Since this review has taken us longer than normal to publish, the hardware platform is a little out-of-date at the moment. However, we’d like to point out the spiritual successor, the AS-2022G-URF. This newer version is based on AMD’s Fiorano platform, using the 8 or 12-core Magny Cours and four channels of DDR3 (upto 256GB) and is equally suitable for HPC applications.

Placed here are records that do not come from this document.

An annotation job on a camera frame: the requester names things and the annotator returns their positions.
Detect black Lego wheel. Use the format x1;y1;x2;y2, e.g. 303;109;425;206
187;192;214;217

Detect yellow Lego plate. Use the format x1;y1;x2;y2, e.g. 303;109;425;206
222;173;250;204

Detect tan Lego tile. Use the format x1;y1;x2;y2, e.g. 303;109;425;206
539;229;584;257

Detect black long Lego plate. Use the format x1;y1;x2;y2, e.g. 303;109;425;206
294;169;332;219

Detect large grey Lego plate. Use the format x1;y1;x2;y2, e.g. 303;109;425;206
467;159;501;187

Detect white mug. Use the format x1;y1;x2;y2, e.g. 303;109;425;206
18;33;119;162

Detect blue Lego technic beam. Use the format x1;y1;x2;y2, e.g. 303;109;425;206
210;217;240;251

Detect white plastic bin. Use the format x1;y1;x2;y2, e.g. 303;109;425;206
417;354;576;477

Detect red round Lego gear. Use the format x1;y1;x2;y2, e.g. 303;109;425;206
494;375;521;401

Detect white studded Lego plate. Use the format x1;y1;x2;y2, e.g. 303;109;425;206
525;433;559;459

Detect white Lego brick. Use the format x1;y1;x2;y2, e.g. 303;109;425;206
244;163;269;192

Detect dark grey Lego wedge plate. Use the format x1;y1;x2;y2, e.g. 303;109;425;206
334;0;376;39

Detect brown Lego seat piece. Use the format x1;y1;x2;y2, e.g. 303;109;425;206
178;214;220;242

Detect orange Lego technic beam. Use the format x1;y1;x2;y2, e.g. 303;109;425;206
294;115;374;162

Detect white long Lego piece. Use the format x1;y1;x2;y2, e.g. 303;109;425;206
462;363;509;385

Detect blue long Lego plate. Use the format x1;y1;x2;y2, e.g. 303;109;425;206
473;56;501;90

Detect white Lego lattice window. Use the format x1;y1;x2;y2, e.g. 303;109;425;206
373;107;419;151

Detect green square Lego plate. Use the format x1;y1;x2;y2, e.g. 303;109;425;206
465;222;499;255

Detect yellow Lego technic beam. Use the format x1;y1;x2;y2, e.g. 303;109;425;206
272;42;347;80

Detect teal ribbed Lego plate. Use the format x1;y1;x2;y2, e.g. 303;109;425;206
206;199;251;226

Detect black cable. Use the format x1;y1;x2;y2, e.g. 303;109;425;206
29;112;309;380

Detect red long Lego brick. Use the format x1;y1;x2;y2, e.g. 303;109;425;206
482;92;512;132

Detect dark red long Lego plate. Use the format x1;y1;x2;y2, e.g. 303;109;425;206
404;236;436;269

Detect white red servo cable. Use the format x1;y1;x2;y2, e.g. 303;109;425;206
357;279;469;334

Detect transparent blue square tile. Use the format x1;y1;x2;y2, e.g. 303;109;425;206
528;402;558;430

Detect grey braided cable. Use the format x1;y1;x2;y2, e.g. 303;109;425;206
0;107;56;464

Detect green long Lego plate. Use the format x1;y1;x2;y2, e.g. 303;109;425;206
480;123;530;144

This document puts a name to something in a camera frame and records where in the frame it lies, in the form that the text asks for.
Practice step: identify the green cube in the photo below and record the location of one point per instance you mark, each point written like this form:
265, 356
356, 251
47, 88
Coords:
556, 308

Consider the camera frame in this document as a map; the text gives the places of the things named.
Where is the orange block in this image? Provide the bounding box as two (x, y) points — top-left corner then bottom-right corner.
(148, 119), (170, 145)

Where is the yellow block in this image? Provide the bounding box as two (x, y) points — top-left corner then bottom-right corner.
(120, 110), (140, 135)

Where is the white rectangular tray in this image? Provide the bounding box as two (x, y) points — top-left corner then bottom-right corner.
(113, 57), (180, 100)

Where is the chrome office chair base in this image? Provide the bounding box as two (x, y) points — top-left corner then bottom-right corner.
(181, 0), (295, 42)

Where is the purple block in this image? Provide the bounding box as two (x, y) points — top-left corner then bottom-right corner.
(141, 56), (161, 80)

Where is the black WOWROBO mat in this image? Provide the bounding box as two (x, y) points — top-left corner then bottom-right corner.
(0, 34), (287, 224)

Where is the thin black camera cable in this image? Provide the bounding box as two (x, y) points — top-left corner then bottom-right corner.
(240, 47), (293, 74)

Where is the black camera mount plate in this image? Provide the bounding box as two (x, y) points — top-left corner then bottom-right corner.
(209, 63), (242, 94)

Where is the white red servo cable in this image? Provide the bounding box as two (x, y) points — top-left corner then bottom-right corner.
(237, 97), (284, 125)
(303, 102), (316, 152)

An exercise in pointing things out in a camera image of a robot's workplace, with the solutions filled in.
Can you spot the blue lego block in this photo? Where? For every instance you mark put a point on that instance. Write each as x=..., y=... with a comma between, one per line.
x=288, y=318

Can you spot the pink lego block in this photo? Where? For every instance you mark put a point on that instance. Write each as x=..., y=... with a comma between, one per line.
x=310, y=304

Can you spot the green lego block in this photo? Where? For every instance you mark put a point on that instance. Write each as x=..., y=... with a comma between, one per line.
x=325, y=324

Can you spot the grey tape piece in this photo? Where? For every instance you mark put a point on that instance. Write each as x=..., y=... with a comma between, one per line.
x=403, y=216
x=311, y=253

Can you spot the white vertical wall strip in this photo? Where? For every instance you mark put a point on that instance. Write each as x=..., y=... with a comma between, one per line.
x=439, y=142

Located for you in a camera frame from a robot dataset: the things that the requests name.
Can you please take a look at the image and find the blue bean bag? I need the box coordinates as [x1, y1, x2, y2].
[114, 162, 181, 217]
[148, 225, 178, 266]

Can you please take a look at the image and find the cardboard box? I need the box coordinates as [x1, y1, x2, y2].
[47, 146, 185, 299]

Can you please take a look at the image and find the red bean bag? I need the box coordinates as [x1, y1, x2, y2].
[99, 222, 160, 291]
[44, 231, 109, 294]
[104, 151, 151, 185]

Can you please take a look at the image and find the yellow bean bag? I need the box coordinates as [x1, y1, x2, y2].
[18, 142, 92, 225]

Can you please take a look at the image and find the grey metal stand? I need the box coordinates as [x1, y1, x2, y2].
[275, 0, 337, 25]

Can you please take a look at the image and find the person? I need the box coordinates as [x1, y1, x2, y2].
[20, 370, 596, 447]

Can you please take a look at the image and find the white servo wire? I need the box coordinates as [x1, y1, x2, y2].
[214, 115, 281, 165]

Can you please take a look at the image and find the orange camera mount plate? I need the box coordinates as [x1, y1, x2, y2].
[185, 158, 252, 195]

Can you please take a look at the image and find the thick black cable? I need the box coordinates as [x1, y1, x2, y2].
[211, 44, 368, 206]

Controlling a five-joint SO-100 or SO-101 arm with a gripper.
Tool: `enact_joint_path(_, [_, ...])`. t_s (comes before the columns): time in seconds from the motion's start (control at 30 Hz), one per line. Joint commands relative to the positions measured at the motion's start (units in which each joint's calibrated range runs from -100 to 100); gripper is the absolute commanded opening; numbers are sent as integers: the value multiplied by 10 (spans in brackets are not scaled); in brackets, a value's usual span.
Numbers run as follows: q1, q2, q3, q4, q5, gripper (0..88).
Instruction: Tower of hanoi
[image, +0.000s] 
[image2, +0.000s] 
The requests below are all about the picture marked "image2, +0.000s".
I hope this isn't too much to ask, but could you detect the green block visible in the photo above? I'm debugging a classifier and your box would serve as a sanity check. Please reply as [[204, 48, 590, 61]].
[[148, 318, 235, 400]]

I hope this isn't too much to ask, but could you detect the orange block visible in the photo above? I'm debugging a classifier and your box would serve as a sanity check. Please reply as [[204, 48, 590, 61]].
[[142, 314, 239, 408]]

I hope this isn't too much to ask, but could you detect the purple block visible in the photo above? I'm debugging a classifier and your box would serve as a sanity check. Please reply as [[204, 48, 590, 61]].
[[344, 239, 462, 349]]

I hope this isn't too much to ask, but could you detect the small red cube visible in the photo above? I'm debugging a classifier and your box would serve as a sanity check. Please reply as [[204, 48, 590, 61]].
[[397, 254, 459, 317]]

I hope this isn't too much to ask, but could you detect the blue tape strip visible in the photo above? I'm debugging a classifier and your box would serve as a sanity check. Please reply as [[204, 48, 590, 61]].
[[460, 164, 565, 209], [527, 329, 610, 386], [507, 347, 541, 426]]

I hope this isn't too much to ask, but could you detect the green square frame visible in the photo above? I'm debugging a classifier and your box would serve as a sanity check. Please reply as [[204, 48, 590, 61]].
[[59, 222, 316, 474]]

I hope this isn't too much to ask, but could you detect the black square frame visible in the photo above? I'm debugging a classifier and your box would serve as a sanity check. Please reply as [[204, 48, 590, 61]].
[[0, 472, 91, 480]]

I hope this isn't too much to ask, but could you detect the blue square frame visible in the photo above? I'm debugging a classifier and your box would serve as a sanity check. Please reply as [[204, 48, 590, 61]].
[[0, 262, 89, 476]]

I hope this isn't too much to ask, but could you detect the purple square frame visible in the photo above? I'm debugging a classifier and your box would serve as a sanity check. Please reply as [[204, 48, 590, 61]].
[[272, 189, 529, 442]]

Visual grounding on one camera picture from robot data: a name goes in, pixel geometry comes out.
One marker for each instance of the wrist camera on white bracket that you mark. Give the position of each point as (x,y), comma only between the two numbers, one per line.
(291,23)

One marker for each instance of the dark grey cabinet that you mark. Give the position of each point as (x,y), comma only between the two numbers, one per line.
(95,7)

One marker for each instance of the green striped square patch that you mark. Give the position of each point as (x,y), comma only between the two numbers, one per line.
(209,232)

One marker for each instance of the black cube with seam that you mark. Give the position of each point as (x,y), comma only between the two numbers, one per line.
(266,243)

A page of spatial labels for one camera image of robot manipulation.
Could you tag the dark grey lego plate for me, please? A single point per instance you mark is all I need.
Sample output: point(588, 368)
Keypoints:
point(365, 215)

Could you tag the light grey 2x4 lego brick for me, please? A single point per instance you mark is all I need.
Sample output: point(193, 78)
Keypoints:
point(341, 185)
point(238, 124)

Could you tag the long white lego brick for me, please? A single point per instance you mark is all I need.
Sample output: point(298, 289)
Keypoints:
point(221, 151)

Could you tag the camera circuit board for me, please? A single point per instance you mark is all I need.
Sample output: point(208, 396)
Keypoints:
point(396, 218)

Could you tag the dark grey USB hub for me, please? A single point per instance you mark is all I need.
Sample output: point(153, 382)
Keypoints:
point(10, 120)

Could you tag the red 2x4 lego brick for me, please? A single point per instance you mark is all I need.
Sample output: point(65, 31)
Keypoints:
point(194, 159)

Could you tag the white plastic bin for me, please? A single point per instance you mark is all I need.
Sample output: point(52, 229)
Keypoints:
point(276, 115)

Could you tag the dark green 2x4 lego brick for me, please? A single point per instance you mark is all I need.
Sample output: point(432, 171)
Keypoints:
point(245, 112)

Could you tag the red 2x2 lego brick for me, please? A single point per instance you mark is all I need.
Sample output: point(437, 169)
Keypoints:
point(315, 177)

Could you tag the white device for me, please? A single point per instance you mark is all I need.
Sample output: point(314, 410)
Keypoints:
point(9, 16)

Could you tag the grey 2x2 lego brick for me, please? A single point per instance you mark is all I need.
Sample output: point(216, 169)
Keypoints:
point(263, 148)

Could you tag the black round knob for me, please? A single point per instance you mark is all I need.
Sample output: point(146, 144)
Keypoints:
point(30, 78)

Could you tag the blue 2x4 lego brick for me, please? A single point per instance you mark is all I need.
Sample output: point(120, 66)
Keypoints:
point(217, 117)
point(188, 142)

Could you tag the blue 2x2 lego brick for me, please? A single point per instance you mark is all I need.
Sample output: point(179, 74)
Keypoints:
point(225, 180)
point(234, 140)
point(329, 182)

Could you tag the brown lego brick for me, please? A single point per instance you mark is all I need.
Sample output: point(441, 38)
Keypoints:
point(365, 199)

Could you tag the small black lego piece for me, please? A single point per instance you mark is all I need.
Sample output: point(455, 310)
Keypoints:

Second, we gained experience with MAQSIP-RT, a prominent application in the weather forecasting and analysis community. MAQSIP-RT is a well tuned and highly scalable workload that shows good behavior from one to twelve CPUs. Finding scalable benchmarks is significantly challenging, as many applications have a variety of scaling bottlenecks. For example, even a database (a system with its own special language that is inherently designed to be parallel) such as MySQL runs into substantial scaling problems above 8 threads. Fundamentally, implementation details really matter when it comes to parallelism. This is the first real HPC application we have found for Linux and it does not disappoint at all. We hope that in the future, MAQSIP-RT will be a starting point of a full suite of benchmarks for our Linux based server reviews.
Again, we’d like to thank Carlie Coats from BaronAMS for helping us with MAQSIP-RT and Michael Kalodrich and Douglas Herz from Supermicro for providing us with the server.